Task goal: With the line containing "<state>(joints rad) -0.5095" as the starting point, write out each line exactly through the final line of the listing, both ends included.

The data:
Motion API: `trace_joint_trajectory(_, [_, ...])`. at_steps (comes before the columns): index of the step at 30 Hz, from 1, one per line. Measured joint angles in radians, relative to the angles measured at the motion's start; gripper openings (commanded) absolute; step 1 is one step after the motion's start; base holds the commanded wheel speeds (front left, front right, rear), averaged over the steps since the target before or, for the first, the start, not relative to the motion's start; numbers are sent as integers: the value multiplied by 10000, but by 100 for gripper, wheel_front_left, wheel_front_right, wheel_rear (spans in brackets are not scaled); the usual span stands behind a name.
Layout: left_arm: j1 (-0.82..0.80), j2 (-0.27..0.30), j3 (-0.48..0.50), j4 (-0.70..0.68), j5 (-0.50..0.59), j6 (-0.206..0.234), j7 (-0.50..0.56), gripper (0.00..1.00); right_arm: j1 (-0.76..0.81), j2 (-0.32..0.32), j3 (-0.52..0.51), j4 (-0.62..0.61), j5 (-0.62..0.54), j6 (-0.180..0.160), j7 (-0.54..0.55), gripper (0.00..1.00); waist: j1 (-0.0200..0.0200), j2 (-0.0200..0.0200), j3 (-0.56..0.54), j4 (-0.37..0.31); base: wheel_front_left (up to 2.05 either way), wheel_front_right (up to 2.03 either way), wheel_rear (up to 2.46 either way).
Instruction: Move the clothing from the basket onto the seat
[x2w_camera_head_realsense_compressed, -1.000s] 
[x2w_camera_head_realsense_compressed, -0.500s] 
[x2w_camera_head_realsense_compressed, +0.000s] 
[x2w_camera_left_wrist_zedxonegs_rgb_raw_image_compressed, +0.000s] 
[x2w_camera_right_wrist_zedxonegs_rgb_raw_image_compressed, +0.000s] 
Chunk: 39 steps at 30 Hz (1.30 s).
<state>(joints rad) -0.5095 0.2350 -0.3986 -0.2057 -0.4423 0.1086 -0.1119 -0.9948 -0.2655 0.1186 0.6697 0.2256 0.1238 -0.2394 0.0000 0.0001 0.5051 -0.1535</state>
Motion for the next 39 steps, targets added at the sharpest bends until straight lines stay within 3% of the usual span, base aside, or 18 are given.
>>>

Result:
<state>(joints rad) -0.5095 0.2350 -0.3986 -0.2057 -0.4423 0.1086 -0.1119 -0.9948 -0.2655 0.1186 0.6697 0.2256 0.1238 -0.2394 0.0000 0.0001 0.5051 -0.1535</state>
Motion for the next 39 steps, targets added at the sharpest bends until straight lines stay within 3% of the usual span, base aside, or 18 are given.
>>>

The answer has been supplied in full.